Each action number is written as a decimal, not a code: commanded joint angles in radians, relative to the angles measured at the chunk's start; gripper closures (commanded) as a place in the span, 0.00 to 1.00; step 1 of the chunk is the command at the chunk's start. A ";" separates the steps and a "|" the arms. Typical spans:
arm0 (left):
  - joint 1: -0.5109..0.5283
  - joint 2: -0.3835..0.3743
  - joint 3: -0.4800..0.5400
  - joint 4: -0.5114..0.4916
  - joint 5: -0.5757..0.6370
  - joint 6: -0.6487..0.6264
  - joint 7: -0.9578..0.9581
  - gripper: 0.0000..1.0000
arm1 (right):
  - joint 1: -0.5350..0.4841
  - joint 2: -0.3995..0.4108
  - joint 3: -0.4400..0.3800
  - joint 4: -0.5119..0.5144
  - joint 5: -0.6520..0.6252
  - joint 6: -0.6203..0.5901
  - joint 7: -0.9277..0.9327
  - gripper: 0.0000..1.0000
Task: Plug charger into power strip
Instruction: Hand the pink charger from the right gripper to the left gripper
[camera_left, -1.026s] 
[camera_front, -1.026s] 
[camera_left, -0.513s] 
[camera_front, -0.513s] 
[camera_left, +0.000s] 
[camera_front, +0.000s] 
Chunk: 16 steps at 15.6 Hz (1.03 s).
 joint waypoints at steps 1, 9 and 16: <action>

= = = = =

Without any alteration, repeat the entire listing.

_Task output_
Each action number is written as a decimal, not a code: commanded joint angles in radians, relative to the angles measured at the chunk's start; gripper closures (commanded) as a place in the span, 0.00 to 1.00; step 1 of the chunk is the command at the chunk's start. A ";" separates the steps and a "|" the arms. Typical spans:
arm0 (left):
  - joint 1: -0.5109..0.5283
  - joint 2: -0.3835..0.3743
  - joint 3: -0.4800..0.5400
  - joint 4: -0.5114..0.4916
  - joint 5: -0.5757..0.6370
  - joint 6: -0.6487..0.6264
  - joint 7: -0.9578..0.9581
  - gripper: 0.0000..1.0000
arm1 (right):
  - joint 1: -0.5350..0.4841
  - joint 2: -0.3995..0.4108
  - joint 3: -0.4400..0.3800
  - joint 4: -0.5119..0.5144
  - joint 5: -0.6520..0.6252
  - joint 6: -0.6203..0.5901
  - joint 7: -0.9277..0.9327
  - gripper: 0.0000..1.0000
Task: Plug charger into power strip
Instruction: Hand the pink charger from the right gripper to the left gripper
[camera_left, -1.026s] 
[camera_front, -1.026s] 
[camera_left, -0.513s] 
[camera_front, -0.513s] 
[camera_left, +0.000s] 
[camera_front, +0.000s] 
Chunk: 16 steps at 15.6 Hz (1.03 s).
 joint waypoints at steps 1, 9 and 16: <action>

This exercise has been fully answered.